> **What to work on**:
Report back the lines in this listing that carry the string "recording".

*** Opening Data extract ***

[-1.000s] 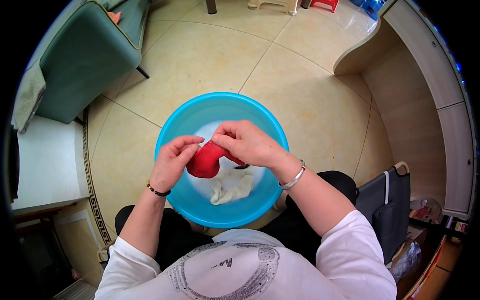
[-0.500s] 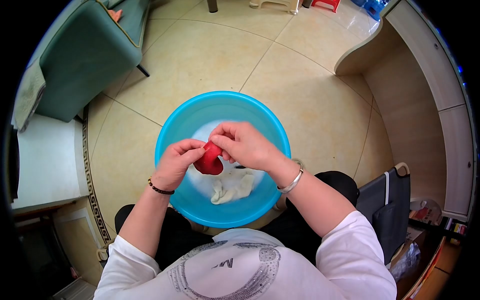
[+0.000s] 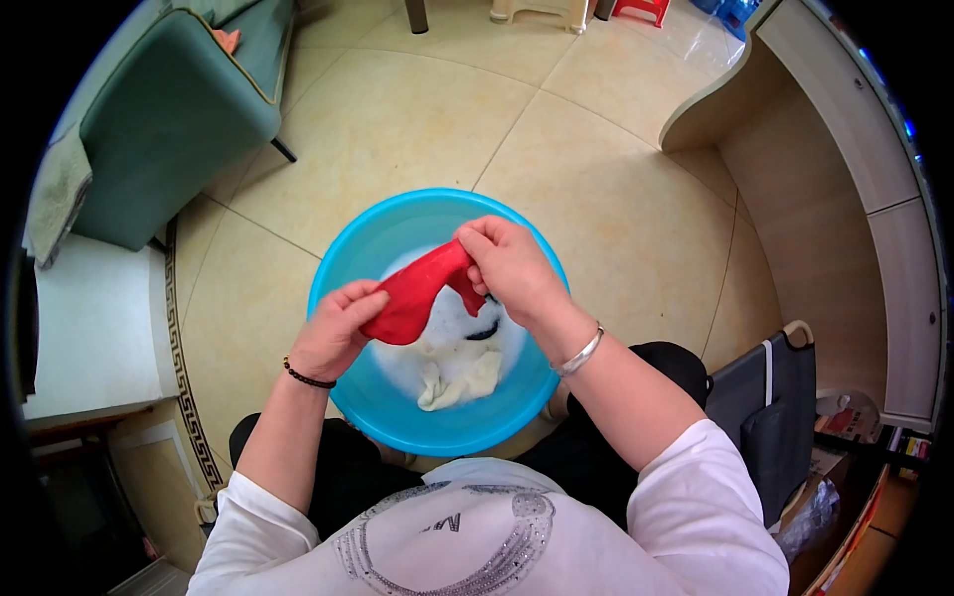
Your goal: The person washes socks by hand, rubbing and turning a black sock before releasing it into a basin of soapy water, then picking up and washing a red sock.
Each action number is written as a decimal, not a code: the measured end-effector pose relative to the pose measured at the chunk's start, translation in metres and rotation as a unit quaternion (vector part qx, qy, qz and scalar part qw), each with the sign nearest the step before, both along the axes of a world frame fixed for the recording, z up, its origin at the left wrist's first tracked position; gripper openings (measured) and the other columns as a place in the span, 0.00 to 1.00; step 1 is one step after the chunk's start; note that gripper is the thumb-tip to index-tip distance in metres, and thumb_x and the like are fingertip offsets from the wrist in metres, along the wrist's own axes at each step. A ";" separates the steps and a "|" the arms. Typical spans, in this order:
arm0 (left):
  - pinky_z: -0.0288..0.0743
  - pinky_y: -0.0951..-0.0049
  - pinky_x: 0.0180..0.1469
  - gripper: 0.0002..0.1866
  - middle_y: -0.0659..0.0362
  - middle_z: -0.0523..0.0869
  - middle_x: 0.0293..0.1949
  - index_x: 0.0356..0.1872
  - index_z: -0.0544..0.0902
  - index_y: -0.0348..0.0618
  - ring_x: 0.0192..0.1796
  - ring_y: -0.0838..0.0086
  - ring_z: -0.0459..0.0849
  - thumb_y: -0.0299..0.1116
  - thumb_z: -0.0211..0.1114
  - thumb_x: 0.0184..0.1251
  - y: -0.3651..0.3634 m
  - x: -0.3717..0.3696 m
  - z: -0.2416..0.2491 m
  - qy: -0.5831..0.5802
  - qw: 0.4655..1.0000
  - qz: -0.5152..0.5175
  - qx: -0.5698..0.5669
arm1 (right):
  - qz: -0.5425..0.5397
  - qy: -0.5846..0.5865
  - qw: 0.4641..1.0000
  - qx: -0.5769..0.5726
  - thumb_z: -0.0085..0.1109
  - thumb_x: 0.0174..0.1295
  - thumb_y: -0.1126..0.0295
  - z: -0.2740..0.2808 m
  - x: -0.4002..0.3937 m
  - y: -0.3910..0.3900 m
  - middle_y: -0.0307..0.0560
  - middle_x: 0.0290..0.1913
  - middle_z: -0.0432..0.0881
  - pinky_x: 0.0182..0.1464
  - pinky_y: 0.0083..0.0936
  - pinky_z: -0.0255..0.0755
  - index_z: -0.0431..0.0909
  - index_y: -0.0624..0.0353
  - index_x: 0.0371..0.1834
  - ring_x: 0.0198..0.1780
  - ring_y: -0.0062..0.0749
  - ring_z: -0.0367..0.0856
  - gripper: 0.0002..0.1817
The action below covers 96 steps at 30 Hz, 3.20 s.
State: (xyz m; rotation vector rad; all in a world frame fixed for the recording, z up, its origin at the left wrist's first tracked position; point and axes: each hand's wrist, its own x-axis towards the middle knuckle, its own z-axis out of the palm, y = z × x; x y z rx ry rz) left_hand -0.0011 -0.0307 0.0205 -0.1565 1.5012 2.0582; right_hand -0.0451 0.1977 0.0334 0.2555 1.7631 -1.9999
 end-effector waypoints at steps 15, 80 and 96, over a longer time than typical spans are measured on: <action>0.74 0.72 0.53 0.14 0.57 0.83 0.47 0.48 0.77 0.36 0.48 0.75 0.81 0.36 0.52 0.73 -0.002 -0.005 -0.002 -0.030 0.981 0.067 0.180 | 0.180 0.116 0.960 0.179 0.52 0.66 0.65 0.009 0.010 -0.012 0.41 0.23 0.77 0.30 0.24 0.70 0.79 0.65 0.34 0.24 0.20 0.73 0.13; 0.78 0.69 0.50 0.19 0.52 0.82 0.47 0.56 0.73 0.31 0.47 0.68 0.83 0.26 0.61 0.65 0.012 0.006 0.014 0.028 0.993 0.010 0.116 | 0.113 0.162 0.975 0.097 0.55 0.60 0.71 0.008 0.021 -0.023 0.43 0.27 0.81 0.28 0.18 0.72 0.76 0.69 0.37 0.26 0.19 0.78 0.10; 0.74 0.64 0.58 0.19 0.51 0.78 0.54 0.59 0.70 0.32 0.54 0.67 0.79 0.34 0.51 0.74 0.007 0.001 0.000 -0.018 0.979 0.034 0.200 | 0.073 0.086 0.987 0.118 0.52 0.62 0.70 0.003 0.005 -0.013 0.39 0.23 0.78 0.28 0.18 0.72 0.74 0.64 0.30 0.25 0.18 0.77 0.08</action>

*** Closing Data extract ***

> **Exercise solution**:
Each action number is written as a decimal, not a code: the measured end-effector pose relative to the pose measured at the chunk's start, translation in metres and rotation as a unit quaternion (vector part qx, qy, qz and scalar part qw), each with the sign nearest the step before, both along the axes of a world frame fixed for the recording, z up, its origin at the left wrist's first tracked position; gripper openings (measured) and the other columns as a place in the span, 0.00 to 1.00; step 1 is one step after the chunk's start; note that gripper is the thumb-tip to index-tip distance in metres, and thumb_x and the like are fingertip offsets from the wrist in metres, along the wrist's own axes at each step. A ";" separates the steps and a "|" the arms. Typical spans, in this order:
State: (xyz m; rotation vector rad; all in a world frame fixed for the recording, z up, its origin at the left wrist's first tracked position; point and axes: each hand's wrist, its own x-axis towards the middle knuckle, its own z-axis out of the palm, y = z × x; x y z rx ry rz) left_hand -0.0011 -0.0307 0.0205 -0.1565 1.5012 2.0582; right_hand -0.0451 0.1977 0.0334 0.2555 1.7631 -1.9999

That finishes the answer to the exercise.